MODEL_DIR = os.path.join(os.getcwd(), "model_repository", "dummy_migraphx_onnx", "0")
MODEL_PATH = os.path.join(MODEL_DIR, "model.onnx")
os.makedirs(MODEL_DIR, exist_ok=True)

x = helper.make_tensor_value_info("input", TensorProto.FLOAT, ["batch", INPUT_SIZE])
y = helper.make_tensor_value_info("output", TensorProto.FLOAT, ["batch", OUTPUT_SIZE])

np.random.seed(42)
W1 = np.random.randn(INPUT_SIZE, HIDDEN_SIZE).astype(np.float32) * 0.1
b1 = np.zeros(HIDDEN_SIZE, dtype=np.float32)
W2 = np.random.randn(HIDDEN_SIZE, OUTPUT_SIZE).astype(np.float32) * 0.1
b2 = np.zeros(OUTPUT_SIZE, dtype=np.float32)

w1 = helper.make_tensor("W1", TensorProto.FLOAT, [INPUT_SIZE, HIDDEN_SIZE], W1.flatten().tolist())
b1_t = helper.make_tensor("b1", TensorProto.FLOAT, [HIDDEN_SIZE], b1.tolist())
w2 = helper.make_tensor("W2", TensorProto.FLOAT, [HIDDEN_SIZE, OUTPUT_SIZE], W2.flatten().tolist())
b2_t = helper.make_tensor("b2", TensorProto.FLOAT, [OUTPUT_SIZE], b2.tolist())

nodes = [
    helper.make_node("MatMul", ["input", "W1"], ["h1"], name="matmul1"),
    helper.make_node("Add", ["h1", "b1"], ["h1b"], name="add1"),
    helper.make_node("Relu", ["h1b"], ["h1r"], name="relu1"),
    helper.make_node("MatMul", ["h1r", "W2"], ["h2"], name="matmul2"),
    helper.make_node("Add", ["h2", "b2"], ["output"], name="add2"),
]

graph = helper.make_graph(
    nodes, "dummy_mlp", [x], [y],
    initializer=[w1, b1_t, w2, b2_t],
)
model = helper.make_model(graph, opset_imports=[helper.make_opsetid("", 11)])
model.ir_version = 9
onnx.checker.check_model(model)
onnx.save(model, MODEL_PATH)
print(f"Saved: {MODEL_PATH}")
print(f"Input shape: [batch, {INPUT_SIZE}], Output shape: [batch, {OUTPUT_SIZE}]")

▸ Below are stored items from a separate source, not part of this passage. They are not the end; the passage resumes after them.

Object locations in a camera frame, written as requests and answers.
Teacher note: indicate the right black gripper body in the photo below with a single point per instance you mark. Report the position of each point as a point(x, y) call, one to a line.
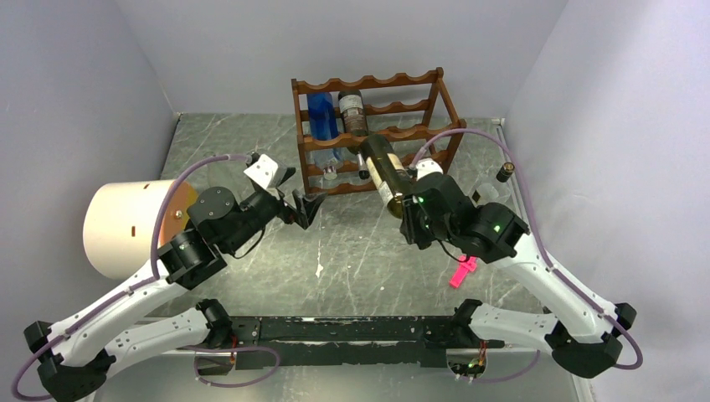
point(420, 229)

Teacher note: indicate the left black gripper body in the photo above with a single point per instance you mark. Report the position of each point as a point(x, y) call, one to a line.
point(265, 208)

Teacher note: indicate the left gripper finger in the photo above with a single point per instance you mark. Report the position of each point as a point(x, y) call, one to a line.
point(283, 174)
point(306, 206)

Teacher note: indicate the blue square glass bottle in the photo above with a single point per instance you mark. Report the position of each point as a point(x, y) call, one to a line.
point(323, 127)

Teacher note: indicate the dark green wine bottle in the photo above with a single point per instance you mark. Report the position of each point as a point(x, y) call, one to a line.
point(387, 172)

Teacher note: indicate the clear square liquor bottle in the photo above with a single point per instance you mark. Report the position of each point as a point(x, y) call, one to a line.
point(494, 187)

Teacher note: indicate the labelled green wine bottle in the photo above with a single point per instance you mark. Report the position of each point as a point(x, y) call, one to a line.
point(354, 121)

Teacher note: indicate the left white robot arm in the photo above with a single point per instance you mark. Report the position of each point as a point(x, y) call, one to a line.
point(74, 357)

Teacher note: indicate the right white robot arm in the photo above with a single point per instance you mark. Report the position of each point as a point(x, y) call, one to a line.
point(581, 331)

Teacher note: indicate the wooden wine rack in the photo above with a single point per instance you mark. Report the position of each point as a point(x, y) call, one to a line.
point(399, 121)

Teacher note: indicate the pink plastic clip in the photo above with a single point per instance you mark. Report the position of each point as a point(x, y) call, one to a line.
point(466, 266)

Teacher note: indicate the white orange cylinder drum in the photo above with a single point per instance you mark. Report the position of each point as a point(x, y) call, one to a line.
point(119, 225)

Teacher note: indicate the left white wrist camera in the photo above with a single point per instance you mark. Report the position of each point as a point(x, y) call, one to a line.
point(264, 171)

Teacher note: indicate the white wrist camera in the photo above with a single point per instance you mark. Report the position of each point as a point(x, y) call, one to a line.
point(426, 167)
point(264, 171)

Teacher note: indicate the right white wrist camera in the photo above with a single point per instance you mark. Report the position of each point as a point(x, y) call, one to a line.
point(426, 167)

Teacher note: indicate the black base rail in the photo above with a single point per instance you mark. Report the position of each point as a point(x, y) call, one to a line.
point(333, 341)

# Generate the ONNX model file in the model repository
python create_dummy_onnx.py
ls -R $PWD/model_repository/

Start Triton Inference Server (ROCm-enabled) with your model repository.

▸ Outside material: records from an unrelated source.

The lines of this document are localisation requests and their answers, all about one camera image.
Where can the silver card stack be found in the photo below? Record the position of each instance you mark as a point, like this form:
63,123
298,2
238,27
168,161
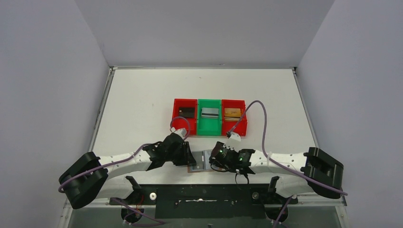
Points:
207,112

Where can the green plastic bin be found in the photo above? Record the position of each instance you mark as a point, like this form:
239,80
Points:
209,126

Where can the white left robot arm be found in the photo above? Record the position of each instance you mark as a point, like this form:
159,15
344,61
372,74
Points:
95,177

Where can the black card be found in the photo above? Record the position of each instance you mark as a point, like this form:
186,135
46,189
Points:
186,112

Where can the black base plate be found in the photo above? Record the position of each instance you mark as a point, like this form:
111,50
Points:
220,201

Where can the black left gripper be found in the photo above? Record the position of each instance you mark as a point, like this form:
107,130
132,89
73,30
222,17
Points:
186,154

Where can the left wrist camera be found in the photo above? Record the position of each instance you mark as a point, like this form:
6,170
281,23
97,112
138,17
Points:
182,132

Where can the red bin with black card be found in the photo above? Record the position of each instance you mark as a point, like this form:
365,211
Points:
181,123

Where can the aluminium frame rail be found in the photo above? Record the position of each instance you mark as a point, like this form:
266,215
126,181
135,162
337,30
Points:
313,200

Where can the gold card stack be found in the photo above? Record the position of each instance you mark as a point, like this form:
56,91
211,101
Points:
232,114

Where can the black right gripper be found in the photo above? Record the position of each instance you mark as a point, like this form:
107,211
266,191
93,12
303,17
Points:
215,154

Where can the silver card with stripe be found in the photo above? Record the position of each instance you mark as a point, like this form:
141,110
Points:
200,159

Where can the tan leather card holder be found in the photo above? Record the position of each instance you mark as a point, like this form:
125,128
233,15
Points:
207,163

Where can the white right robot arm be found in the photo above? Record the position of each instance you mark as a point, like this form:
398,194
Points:
296,173

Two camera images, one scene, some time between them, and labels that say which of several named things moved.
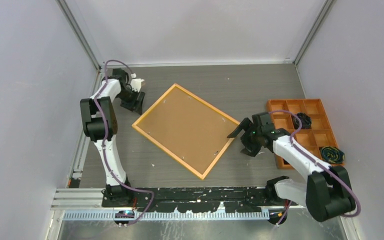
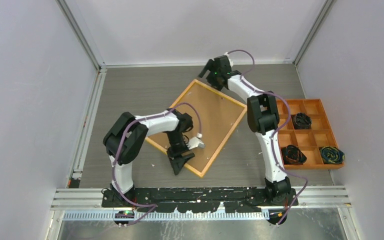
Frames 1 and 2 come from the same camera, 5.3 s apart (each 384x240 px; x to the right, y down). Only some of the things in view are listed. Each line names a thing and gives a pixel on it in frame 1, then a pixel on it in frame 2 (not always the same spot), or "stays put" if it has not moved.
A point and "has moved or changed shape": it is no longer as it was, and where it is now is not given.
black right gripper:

Use a ROCm-enabled Triton container and pass through the AMD GPU devices. The example below assumes a ROCm 7.2 + Triton 25.12 image tag.

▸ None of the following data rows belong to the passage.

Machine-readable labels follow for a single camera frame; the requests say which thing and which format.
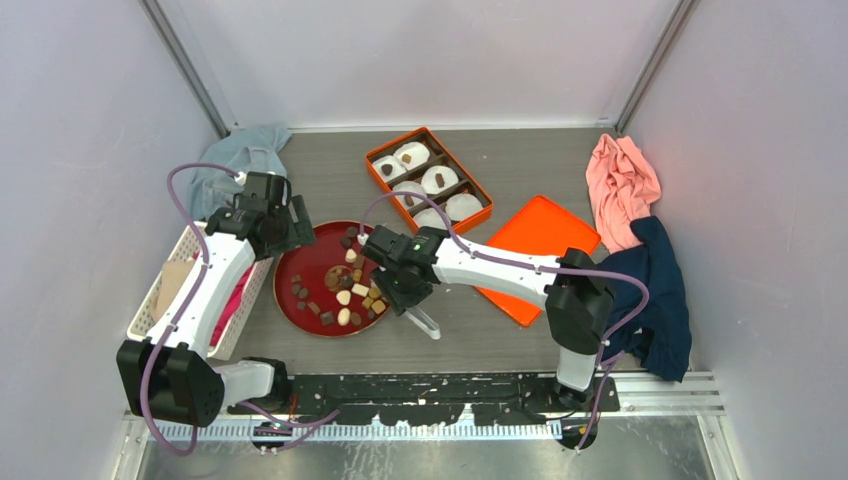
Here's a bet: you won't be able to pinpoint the metal tweezers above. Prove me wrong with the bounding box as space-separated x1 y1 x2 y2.
403 306 441 340

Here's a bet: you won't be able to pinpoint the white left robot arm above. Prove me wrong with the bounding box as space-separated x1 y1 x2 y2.
116 171 315 427

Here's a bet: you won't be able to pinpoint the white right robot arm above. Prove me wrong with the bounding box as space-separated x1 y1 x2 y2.
357 226 614 411

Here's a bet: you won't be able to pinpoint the caramel rounded square chocolate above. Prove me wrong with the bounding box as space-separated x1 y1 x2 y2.
371 300 387 315

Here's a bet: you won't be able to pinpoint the white rectangular chocolate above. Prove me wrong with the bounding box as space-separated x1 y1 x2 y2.
351 283 370 298

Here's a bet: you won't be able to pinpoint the white rounded chocolate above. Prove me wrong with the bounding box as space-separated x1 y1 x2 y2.
336 290 352 306

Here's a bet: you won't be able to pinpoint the white oval chocolate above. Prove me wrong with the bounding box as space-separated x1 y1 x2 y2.
337 307 352 326

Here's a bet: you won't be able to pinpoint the orange chocolate box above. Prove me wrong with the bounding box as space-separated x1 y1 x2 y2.
365 127 494 233

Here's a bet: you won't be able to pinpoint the round red plate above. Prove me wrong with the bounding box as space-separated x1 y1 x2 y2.
273 221 391 337

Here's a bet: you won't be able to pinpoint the white paper cup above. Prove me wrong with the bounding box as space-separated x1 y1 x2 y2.
372 155 407 183
392 180 427 210
394 141 430 171
413 207 452 230
420 165 459 195
444 193 483 222

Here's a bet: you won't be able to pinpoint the light blue denim cloth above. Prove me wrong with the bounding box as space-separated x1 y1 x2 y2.
187 124 292 220

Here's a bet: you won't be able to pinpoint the white plastic basket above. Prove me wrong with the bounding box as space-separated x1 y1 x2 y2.
126 222 273 361

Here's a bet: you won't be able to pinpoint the pink cloth in basket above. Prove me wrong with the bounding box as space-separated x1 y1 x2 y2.
209 265 255 348

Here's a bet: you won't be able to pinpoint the beige cloth in basket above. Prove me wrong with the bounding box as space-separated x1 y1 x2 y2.
151 260 195 322

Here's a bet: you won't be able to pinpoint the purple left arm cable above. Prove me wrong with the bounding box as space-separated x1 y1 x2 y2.
140 162 340 458

# Pull the ROCm-enabled Triton Server image
docker pull rocm/tritoninferenceserver:tritoninferenceserver-25.12.amd1_rocm7.2_ubuntu24.04_py3.12

# Create a host directory for MIGraphX compilation cache
mkdir -p $PWD/migraphx_cache

# Launch Triton Server, mapping your model repository and MIGraphX cache
docker run --rm -it --net=host \
  --device=/dev/kfd --device=/dev/dri \
  --group-add video \
  --ipc=host \
  -p 8000:8000 \
  -p 8001:8001 \
  -p 8002:8002 \
  -e ORT_MIGRAPHX_MODEL_CACHE_PATH=/migraphx_cache \
  -e ORT_MIGRAPHX_CACHE_PATH=/migraphx_cache \
  -v $PWD/model_repository:/models \
  -v $PWD/migraphx_cache:/migraphx_cache \
  rocm/tritoninferenceserver:tritoninferenceserver-25.12.amd1_rocm7.2_ubuntu24.04_py3.12 \
  tritonserver --model-repository=/models --exit-on-error=false

Keep this terminal running. You should see Triton load the dummy_migraphx_onnx model and report that the model is ready.

Use the python script or perf_analyzer tool from the ROCm/triton-inference-server-server repository to send client requests for end-to-end benchmark tests.